FLINTA* Voices: Mrs Nobody by MT

FLINTA* Voices create space to speak without restriction, without dilution, and without apology. We opened our platform to FLINTA* writers and creators who confront and redefine gendered realities, who understand empowerment not as a trend, but as necessity, and who expose patriarchy not as abstraction, but as lived experience.

Mrs Nobody

(Ode to all the sisters out there)

Mrs Nobody slept all the time

Not feeling like doing anything

Going anywhere, seeing nobody

Her friends told her to go to see somebody

But Mrs Nobody doesn’t think that

Talking to a stranger will bring her anywhere

Mrs Nobody slept everywhere with anybody

Waiting for someone to somehow

Take her somewhere

Mrs Nobody would give anything

To feel that something, that something they all talk about

At School Mrs Nobody was always everywhere

But not there, not here

Mrs Nobody finally met someone

Someone who loves

Someone who is not afraid of the big jump into nowhere.

With that somebody, they have been doing everything

Fucking everywhere, not caring about anybody.

Mrs Nobody starts feeling like somebody

Independently of her relationship

She wants to accomplish something

She wanna be someone out there,

You know dream big and do big,

Plant her fucking flag and say:

Mrs Somebody was there!

About the Author

Médine Tidou is a French-Ivorian photographer based in Berlin.
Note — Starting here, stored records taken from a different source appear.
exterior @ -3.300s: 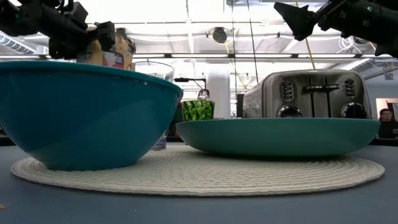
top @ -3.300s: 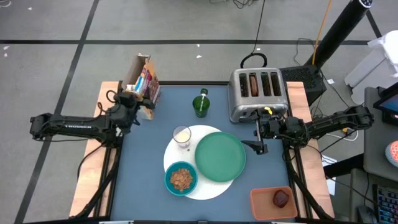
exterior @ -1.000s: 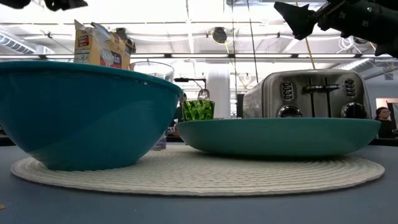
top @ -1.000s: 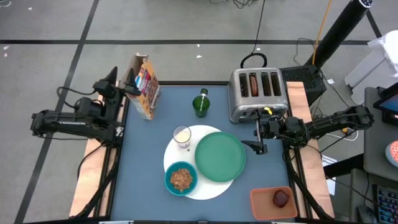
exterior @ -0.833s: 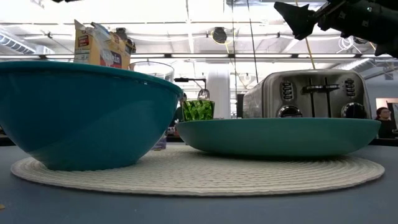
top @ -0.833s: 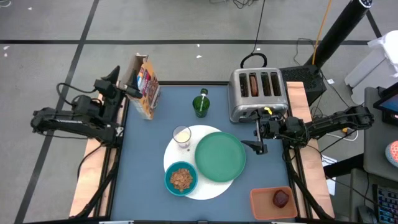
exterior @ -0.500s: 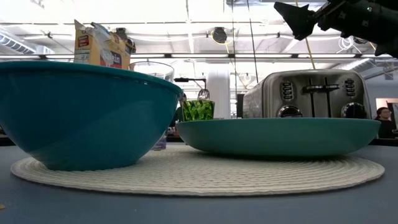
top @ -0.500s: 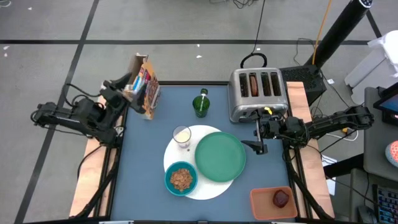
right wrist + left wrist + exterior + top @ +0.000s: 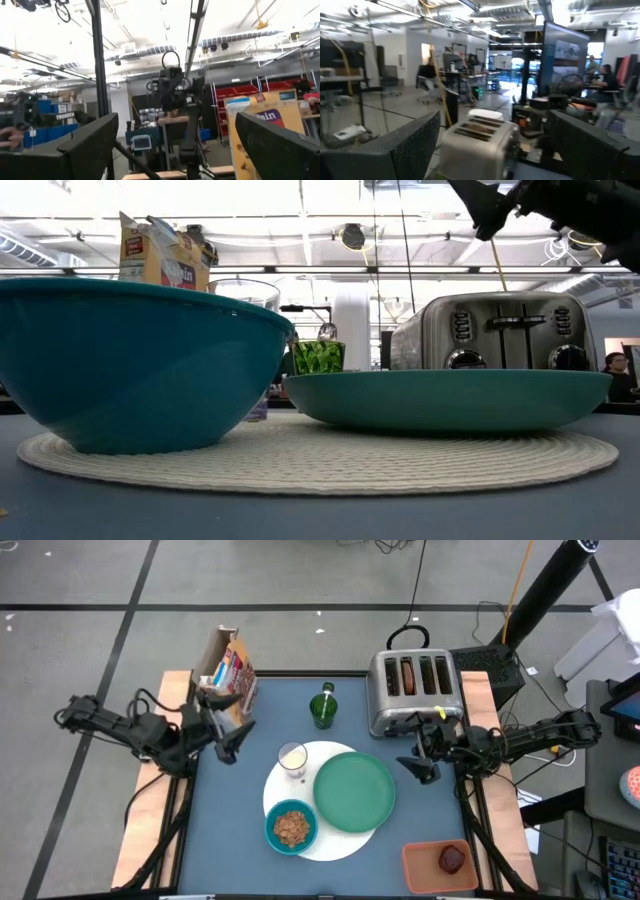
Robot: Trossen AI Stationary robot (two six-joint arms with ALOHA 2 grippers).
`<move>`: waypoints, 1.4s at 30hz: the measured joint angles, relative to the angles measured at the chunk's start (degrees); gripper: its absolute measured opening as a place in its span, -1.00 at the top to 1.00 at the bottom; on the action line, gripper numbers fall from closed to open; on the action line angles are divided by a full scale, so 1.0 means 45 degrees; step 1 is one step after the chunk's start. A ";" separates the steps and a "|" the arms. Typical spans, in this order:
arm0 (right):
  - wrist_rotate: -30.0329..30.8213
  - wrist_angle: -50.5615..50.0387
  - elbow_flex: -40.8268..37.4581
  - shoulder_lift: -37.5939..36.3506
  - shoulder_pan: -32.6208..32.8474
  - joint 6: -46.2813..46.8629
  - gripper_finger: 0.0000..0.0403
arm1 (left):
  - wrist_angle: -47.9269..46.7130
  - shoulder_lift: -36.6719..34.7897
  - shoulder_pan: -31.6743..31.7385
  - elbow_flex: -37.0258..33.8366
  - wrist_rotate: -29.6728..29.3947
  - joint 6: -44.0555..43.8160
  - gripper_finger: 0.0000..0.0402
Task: Arrange a breakfast setting
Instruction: Put the toasted bread from the toaster on the green plate
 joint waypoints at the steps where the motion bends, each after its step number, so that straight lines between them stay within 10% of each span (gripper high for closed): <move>1: 0.0000 -0.0014 0.0127 0.0000 0.0005 0.0005 -0.95 | -0.0003 0.0079 -0.0062 0.0000 0.0036 -0.0085 -0.85; 9: 0.1422 -0.3155 0.2372 0.0000 0.0000 -0.0330 -0.95 | -0.0025 0.1161 -0.0379 0.0000 0.0131 -0.0082 -0.85; 18: 0.7243 -1.1464 0.6120 0.0010 -0.0020 0.0191 -0.95 | -0.0023 0.2607 -0.0538 0.0000 0.0150 -0.0469 -0.85; 26: 1.1386 -1.4131 0.8093 0.0005 -0.0725 -0.0702 -0.89 | 0.0047 0.3282 -0.0533 0.0000 0.0150 -0.0562 -0.85; 42: 1.0873 -2.0268 1.2179 0.0139 -0.3138 0.0649 -0.58 | 0.0100 0.3312 -0.0533 0.0000 0.0140 -0.0690 -0.85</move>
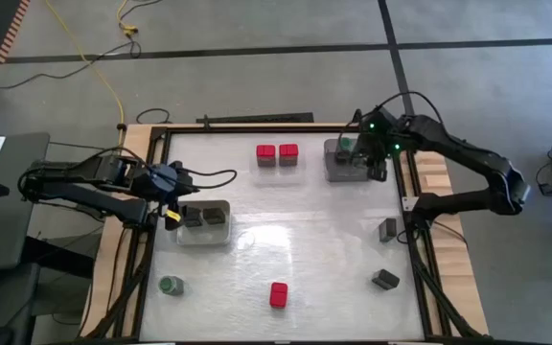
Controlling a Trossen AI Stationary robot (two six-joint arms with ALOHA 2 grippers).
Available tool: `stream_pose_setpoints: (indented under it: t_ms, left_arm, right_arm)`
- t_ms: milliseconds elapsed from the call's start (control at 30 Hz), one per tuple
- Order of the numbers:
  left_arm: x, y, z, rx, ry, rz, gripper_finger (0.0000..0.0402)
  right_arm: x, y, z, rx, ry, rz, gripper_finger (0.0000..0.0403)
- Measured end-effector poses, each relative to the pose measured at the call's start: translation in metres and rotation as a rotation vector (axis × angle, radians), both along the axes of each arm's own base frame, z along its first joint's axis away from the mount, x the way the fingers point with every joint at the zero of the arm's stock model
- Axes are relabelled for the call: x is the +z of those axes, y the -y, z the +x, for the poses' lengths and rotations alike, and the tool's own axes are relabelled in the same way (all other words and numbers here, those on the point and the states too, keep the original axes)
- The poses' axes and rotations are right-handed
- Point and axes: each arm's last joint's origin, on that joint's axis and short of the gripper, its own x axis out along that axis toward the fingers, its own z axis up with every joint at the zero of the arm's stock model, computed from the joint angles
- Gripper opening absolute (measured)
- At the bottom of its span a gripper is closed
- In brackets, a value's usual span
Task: Sort spices by type
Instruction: Put the green seasoning bottle into the black bin
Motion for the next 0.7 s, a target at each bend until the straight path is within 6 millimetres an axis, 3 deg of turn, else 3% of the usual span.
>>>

Specialized in street, documentary and conceptual photography, the subject matter of Médine’s photographs oscillates between questions of non-binary or gender identity, sexual, cultural and social inequities reshaped as figures of empowerment.

With a focus on female figures, Médine Tidou works between street and studio. Drawing from observations in public spaces across Africa and Europe, she examines how women are seen and positioned, then reworks those realities through constructed images that engage political and decolonial questions. Her practice moves between street observation and conceptual staging, grounded in identity, cultural reflections, post-colonial memory, and the ongoing negotiation of presence, using for instance colonial building ruins as canvas for her photoshoots or showcasing African brands and artists in her conceptual compositions.